# who's b13 is this?



## se_nismo (Sep 17, 2002)

i was looking through the most recent performance nissan shows pictures and saw this b13 so does anybody know who this is?


----------



## NotAnotherHonda (Aug 7, 2003)

shaved door handles look nice


----------



## SR20 Who Knew? (Jul 29, 2003)

That's one clean B13...



NotAnotherHonda said:


> shaved door handles look nice


Yeah the shaved handles make the car's shape flow better. But how do you open the door??


----------



## Slayer2003 (Jun 4, 2003)

SR20 Who Knew? said:


> That's one clean B13...
> 
> 
> Yeah the shaved handles make the car's shape flow better.
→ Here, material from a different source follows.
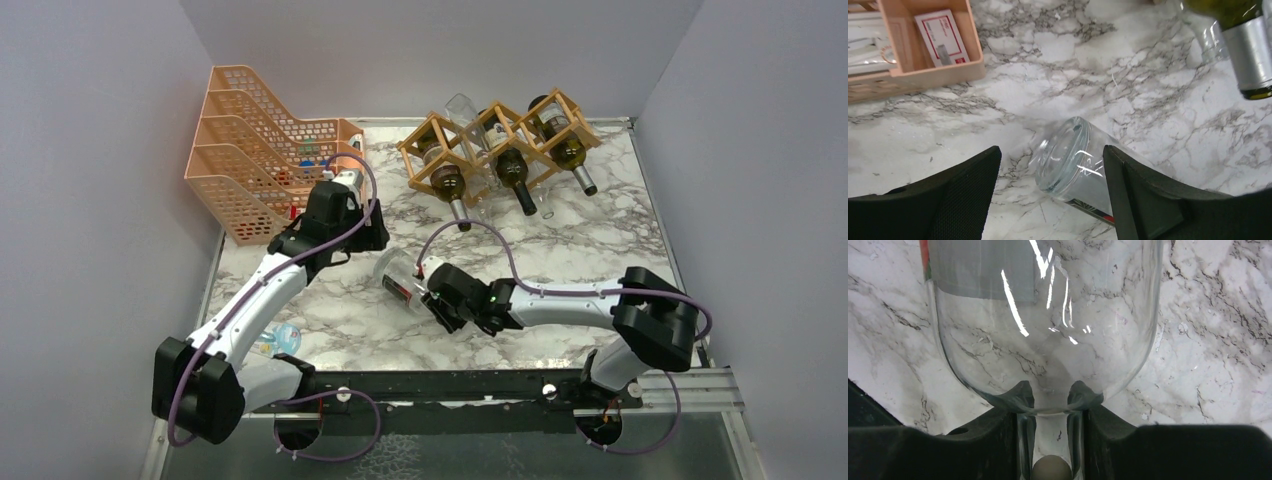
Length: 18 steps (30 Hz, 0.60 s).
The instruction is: Put the wine bottle on the wine rack
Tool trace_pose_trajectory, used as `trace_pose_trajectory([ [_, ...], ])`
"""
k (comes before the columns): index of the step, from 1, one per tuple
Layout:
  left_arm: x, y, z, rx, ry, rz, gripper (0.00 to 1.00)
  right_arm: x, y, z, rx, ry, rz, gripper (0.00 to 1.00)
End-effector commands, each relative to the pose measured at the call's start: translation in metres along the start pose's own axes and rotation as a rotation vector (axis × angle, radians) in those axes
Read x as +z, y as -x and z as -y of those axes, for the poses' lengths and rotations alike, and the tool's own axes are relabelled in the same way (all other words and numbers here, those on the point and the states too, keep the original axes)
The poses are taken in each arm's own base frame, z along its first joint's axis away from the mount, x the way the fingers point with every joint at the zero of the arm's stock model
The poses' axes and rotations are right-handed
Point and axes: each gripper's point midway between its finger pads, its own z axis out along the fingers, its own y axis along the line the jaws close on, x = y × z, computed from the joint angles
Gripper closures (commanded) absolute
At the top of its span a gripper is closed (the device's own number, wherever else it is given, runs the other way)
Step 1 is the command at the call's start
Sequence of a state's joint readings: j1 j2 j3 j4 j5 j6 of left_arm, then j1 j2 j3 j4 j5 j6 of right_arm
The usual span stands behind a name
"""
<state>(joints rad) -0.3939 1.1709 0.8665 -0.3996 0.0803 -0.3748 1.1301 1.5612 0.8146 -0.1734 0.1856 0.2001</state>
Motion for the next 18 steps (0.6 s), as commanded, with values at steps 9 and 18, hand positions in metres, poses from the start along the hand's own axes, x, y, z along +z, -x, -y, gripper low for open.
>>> trace_pose_trajectory([
  [9,-0.084,0.096,-0.010,-0.014,0.171,0.353,0.15,-0.091,0.143,-0.003,0.069,0.061,0.454,0.99],
  [18,-0.161,0.142,-0.015,-0.027,0.232,0.618,0.15,-0.167,0.224,0.037,0.101,-0.058,0.635,0.99],
])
But how do you open the door??


door poppers


----------



## Blank (Aug 21, 2003)

solonoids right???


----------



## nastynissan (Jan 26, 2003)

WHO makes that body kit???? Me LIKES!!!! Almost as much as the widebody kit...


----------



## NotAnotherHonda (Aug 7, 2003)

blankgazex said:


> solonoids right???



yes sir...autoloc kit sells eveything youde need


----------



## Dustin (Dec 14, 2003)

that body kit kinda looks like the kaminari body kit :hal:


----------



## BBDETSER (Nov 24, 2003)

it is the kaminari body kit...

or at least the front bumber is...


----------



## almera_n15_1999 (Sep 7, 2003)

those sideskirts kinda look like escort cosworth sideskirts or greddy rps13 sideskirts


----------



## dry (Oct 21, 2002)

I'll help you out by letting you know it isnt mine... so you've narrowed your field down a little.


----------